▸ **What to produce**
Please copy every line of the material exactly.

▸ **Collected data**
--- START ---
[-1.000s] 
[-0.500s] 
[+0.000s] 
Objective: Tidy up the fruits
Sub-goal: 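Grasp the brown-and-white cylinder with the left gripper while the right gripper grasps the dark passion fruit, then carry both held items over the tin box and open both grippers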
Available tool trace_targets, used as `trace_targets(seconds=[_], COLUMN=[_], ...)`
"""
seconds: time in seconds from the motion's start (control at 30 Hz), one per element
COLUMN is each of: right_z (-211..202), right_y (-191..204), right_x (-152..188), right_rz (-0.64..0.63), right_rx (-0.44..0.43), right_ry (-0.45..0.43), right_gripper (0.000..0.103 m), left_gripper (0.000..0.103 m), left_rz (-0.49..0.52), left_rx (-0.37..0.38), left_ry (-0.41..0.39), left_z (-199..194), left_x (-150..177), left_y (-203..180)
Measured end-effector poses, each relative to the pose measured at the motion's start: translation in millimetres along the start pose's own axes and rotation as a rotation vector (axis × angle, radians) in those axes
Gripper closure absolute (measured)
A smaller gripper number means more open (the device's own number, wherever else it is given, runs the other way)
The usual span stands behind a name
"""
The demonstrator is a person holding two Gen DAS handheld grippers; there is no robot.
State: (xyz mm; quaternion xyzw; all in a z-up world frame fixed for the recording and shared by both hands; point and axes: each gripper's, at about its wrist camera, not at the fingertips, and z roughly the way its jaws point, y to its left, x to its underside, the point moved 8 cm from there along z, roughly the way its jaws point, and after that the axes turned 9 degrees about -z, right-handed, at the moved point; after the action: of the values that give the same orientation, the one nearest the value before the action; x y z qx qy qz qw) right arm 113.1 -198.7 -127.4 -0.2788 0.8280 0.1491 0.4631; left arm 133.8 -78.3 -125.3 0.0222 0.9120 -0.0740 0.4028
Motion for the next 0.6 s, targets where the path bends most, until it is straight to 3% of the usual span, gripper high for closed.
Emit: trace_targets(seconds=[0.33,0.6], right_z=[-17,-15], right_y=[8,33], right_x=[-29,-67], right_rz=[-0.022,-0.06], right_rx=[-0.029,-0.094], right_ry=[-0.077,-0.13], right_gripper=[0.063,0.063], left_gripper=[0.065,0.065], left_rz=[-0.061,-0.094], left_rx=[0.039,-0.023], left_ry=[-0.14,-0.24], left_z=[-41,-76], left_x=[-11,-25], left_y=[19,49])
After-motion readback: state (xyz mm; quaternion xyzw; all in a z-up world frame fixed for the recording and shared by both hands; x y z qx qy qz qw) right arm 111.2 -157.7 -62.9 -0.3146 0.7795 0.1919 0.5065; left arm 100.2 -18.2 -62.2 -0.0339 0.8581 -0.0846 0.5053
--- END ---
▸ **Exercise output**
[-1.000s] 
[-0.500s] 
[+0.000s] 
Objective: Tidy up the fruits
Sub-goal: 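Grasp the brown-and-white cylinder with the left gripper while the right gripper grasps the dark passion fruit, then carry both held items over the tin box and open both grippers
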Available tool trace_targets, used as `trace_targets(seconds=[_], COLUMN=[_], ...)`
"""
seconds: time in seconds from the motion's start (control at 30 Hz), one per element
COLUMN is each of: right_z (-211..202), right_y (-191..204), right_x (-152..188), right_rz (-0.64..0.63), right_rx (-0.44..0.43), right_ry (-0.45..0.43), right_gripper (0.000..0.103 m), left_gripper (0.000..0.103 m), left_rz (-0.49..0.52), left_rx (-0.37..0.38), left_ry (-0.41..0.39), left_z (-199..194), left_x (-150..177), left_y (-203..180)
Measured end-effector poses, each relative to the pose measured at the motion's start: translation in millimetres along the start pose's own axes and rotation as a rotation vector (axis × angle, radians) in those axes
Gripper closure absolute (measured)
A smaller gripper number means more open (the device's own number, wherever else it is given, runs the other way)
The usual span stands behind a name
"""
The demonstrator is a person holding two Gen DAS handheld grippers; there is no robot.
State: (xyz mm; quaternion xyzw; all in a z-up world frame fixed for the recording and shared by both hands; point and axes: each gripper's, at about its wrist camera, not at the fingertips, and z roughly the way its jaws point, y to its left, x to its underside, the point moved 8 cm from there along z, roughly the way its jaws point, and after that the axes turned 9 degrees about -z, right-handed, at the moved point; after the action: of the values that give the same orientation, the one nearest the value before the action; x y z qx qy qz qw) right arm 113.1 -198.7 -127.4 -0.2788 0.8280 0.1491 0.4631; left arm 133.8 -78.3 -125.3 0.0222 0.9120 -0.0740 0.4028
Motion for the next 0.6 s, targets where the path bends most, until it is straight to 3% of the usual span, gripper high for closed.
Emit: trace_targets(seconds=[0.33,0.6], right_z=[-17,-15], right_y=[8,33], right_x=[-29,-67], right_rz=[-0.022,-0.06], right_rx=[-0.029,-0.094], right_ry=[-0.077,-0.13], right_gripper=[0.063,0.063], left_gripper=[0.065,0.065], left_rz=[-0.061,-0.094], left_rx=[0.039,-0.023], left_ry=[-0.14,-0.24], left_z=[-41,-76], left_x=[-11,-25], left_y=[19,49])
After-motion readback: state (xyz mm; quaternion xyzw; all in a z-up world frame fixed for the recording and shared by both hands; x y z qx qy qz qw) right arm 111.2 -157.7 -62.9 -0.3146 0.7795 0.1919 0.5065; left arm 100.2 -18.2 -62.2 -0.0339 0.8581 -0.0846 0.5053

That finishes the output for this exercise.